Gao Zhao was not only given a noble title, but starting from 499 he became increasingly important on the political scene as well. He was initially looked down upon by the nobility because he came from the Korean Peninsula, and, despite his claims of Han ancestry, was considered to be a dishonorable barbarian, but as his power grew, he was praised for his diligence in handling the matters he was in charge of. His power began to grow greatly in 501, when Emperor Xuanwu, aged 15, relieved his princely uncles Yuan Xi (元禧) the Prince of Xianyang and Yuan Xie the Prince of Pengcheng of their high level posts, and ostensibly took over power himself—but being unable to actually handle all important matters of state due to his age, and thus entrusting much of those affairs to Gao and other close associates. Later that year, Yuan Xi was forced to commit suicide when his plot to secede with the southern half of the empire was discovered, and his property was seized and awarded to Gao and the trusted associate Zhao Xiu (趙修), and from this point on Emperor Xuanwu became increasingly suspicious of members of the imperial clan, making his reliance on Gao even greater.

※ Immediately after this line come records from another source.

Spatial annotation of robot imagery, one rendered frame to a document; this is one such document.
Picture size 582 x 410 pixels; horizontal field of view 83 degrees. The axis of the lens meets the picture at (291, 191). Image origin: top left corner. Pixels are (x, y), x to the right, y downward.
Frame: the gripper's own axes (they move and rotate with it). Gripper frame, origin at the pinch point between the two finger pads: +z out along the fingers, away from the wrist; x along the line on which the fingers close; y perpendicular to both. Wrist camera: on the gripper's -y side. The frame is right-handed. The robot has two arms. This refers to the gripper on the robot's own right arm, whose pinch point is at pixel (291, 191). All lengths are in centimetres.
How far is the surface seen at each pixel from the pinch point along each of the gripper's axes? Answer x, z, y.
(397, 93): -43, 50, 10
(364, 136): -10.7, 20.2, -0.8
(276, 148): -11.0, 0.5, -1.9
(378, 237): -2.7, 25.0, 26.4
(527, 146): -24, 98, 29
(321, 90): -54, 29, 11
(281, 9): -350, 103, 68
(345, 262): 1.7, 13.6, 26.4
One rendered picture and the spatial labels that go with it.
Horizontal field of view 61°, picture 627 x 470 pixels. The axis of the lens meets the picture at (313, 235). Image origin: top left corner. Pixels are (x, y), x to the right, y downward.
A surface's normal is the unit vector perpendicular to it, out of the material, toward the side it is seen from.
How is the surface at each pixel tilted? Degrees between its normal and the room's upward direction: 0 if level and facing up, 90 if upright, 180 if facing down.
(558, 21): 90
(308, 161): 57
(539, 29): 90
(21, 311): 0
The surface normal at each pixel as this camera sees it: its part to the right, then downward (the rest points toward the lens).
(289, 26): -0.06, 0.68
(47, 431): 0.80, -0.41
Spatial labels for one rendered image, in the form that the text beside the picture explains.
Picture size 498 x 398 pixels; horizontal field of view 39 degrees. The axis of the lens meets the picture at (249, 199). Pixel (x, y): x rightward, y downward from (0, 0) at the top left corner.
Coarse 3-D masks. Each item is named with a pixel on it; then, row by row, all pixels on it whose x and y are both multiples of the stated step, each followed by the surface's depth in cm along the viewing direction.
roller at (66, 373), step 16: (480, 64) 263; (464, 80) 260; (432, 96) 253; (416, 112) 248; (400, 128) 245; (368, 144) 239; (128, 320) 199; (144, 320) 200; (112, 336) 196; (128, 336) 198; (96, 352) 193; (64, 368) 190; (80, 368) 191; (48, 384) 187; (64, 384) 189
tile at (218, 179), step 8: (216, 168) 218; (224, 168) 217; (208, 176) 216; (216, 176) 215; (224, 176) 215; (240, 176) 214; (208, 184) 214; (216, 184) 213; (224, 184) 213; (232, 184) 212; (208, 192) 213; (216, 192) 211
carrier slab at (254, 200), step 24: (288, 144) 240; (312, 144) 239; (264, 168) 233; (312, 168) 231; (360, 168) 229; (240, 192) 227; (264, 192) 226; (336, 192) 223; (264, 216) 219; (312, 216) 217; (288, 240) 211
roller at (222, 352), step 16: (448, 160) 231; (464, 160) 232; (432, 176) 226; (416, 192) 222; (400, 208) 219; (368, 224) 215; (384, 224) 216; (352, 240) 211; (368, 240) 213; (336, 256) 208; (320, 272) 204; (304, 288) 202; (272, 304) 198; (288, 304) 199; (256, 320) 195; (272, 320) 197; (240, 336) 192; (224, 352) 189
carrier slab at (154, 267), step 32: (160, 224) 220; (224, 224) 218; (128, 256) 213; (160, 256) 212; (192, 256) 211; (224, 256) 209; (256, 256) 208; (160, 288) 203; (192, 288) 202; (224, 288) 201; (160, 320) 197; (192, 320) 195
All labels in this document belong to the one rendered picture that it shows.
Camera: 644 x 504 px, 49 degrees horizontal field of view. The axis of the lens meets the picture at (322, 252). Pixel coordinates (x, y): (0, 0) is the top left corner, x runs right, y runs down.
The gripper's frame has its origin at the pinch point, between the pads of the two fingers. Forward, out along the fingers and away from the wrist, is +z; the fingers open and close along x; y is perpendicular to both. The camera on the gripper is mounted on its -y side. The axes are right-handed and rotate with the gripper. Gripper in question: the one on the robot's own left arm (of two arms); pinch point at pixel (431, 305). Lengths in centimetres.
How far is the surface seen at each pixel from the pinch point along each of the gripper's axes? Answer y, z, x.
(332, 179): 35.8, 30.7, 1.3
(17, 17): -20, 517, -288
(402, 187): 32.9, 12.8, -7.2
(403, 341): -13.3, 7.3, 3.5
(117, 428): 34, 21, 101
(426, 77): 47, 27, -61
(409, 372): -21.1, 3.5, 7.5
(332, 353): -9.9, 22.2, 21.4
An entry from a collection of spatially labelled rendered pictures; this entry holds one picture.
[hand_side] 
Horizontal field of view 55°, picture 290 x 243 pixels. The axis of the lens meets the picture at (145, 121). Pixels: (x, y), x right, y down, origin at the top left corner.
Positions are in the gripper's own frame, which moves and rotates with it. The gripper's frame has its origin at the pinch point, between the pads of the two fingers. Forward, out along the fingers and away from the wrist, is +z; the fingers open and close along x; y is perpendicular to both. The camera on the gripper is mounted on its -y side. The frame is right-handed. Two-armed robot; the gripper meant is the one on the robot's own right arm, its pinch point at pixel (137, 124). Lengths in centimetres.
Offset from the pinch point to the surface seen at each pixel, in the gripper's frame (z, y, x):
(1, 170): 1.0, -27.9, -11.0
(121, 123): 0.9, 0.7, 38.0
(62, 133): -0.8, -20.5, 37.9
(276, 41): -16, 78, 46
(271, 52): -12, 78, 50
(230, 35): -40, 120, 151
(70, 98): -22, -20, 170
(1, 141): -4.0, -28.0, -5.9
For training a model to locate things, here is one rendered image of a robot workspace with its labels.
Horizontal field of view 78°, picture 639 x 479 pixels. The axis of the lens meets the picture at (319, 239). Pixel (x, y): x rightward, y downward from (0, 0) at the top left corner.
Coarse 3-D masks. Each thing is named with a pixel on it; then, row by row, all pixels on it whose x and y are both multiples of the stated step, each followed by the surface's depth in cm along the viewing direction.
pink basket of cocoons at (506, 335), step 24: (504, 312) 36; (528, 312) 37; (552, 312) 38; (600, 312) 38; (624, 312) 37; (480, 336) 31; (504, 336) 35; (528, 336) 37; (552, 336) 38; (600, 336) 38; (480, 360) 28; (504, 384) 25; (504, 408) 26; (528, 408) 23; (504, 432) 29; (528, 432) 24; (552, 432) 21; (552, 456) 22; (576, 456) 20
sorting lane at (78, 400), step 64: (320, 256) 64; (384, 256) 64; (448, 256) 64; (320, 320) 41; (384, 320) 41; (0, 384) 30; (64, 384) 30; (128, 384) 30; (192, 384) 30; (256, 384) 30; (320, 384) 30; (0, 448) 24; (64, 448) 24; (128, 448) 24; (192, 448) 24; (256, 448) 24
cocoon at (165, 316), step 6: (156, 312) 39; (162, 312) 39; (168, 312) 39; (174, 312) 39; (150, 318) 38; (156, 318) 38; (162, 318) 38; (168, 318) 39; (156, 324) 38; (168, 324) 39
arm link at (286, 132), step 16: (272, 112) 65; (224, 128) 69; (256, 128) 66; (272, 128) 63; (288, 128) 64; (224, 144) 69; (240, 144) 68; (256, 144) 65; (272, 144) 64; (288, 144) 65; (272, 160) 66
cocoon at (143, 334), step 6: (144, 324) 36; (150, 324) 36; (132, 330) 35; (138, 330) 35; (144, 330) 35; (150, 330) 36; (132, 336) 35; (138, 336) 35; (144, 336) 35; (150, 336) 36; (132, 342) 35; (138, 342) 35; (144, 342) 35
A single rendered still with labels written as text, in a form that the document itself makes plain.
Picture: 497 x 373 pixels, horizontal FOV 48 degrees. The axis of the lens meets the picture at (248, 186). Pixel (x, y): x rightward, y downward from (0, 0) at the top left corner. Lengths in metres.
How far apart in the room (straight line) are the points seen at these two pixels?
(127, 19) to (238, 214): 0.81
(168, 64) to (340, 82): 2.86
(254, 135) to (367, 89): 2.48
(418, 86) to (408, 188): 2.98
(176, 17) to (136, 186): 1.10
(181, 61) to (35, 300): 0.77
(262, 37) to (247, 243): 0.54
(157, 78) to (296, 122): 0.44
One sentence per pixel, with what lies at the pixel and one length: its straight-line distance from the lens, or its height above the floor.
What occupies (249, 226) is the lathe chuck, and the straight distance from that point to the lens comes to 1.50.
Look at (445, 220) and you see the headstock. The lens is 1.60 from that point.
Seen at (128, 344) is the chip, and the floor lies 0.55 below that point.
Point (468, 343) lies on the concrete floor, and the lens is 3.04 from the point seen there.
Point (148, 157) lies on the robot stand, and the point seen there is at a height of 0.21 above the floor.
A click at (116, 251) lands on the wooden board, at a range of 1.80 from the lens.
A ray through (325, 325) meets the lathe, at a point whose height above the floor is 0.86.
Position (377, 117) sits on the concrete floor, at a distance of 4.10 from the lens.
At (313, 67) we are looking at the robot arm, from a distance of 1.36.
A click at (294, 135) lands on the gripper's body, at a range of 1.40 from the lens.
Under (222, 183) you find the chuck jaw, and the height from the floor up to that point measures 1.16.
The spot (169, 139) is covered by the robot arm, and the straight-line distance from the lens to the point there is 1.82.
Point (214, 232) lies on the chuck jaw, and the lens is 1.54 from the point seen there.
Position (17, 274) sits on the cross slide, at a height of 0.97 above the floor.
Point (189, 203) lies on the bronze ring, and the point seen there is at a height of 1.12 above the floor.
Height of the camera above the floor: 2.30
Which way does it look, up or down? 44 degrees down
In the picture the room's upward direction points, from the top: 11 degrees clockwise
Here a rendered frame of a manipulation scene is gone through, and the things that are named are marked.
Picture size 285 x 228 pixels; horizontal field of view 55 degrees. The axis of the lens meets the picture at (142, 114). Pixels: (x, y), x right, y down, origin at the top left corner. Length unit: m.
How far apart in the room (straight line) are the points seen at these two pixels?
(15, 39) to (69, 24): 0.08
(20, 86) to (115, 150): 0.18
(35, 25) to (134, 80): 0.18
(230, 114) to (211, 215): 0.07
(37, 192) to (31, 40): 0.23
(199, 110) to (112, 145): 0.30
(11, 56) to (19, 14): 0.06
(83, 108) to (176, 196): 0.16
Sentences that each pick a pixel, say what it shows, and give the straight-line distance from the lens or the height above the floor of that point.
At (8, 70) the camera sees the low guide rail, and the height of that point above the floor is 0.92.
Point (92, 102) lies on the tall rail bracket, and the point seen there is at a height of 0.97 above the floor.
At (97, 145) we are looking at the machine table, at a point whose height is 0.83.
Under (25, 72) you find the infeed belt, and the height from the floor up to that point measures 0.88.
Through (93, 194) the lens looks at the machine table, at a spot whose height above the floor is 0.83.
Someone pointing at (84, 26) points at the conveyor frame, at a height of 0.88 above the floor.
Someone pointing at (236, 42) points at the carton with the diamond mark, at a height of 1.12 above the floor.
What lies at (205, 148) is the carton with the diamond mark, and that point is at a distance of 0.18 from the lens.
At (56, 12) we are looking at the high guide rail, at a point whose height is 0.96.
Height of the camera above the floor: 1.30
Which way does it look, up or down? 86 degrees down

In 502, both Gao and the official Zhang Yi (張彝) wanted to marry Emperor Xuanwu's aunt, the Princess Chenliu. The princess decided to marry Zhang and not Gao, and this caused Gao to be angry. He falsely accused Zhang of crimes, and Zhang was relieved from his post.

in 503, Emperor Xuanwu took the daughter of Gao Zhao's brother Gao Yan (高偃) as a concubine and favored her greatly, further cementing Gao Zhao's power. By that point, Gao was in a power struggle with Zhao, who was believed to be corrupt and extravagant in his living. He induced Zhao's associates Zhen Chen (甄琛), Li Ping (李憑), and Wang Xian (王顯) to accuse Zhao of crimes and torture him, and Zhao died shortly thereafter. From this point on, Gao's hold on the emperor was unchallenged.

==Increasing power==
In 504, Emperor Xuanwu's uncle Yuan Xiang (元詳) the Prince of Beihai, who was then prime minister, grew increasingly arrogant and corrupt. Yuan Xiang had an affair with a cousin of Gao Zhao, who was the wife of Yuan Xie (元燮, not the same person as the Prince of Pengcheng) the Prince of Anding, and through her Gao apparently became aware of Yuan Xiang's crimes, and so he used the evidence of those crimes to further accuse Yuan Xiang of plotting treason. Emperor Xuanwu stripped Yuan Xiang of his title and posts, and Yuan Xiang soon thereafter died, and his associates were executed. Gao further suggested Emperor Xuanwu to put the imperial princes under heavy guard, and, despite opposition from Yuan Xie the Prince of Pengcheng, Emperor Xuanwu agreed, effectively putting those princes under house arrest.

In 507, Gao's power was so well known that after the famed music director Gongsun Chong (公孫崇) spent three years trying to get his revisions to imperial musical numbers adopted officially but was unable to, he had a solution—asking Gao to be in charge of the project, despite Gao's lack of musical knowledge. Emperor Xuanwu approved of the appointment, allowing Gongsun's project to proceed.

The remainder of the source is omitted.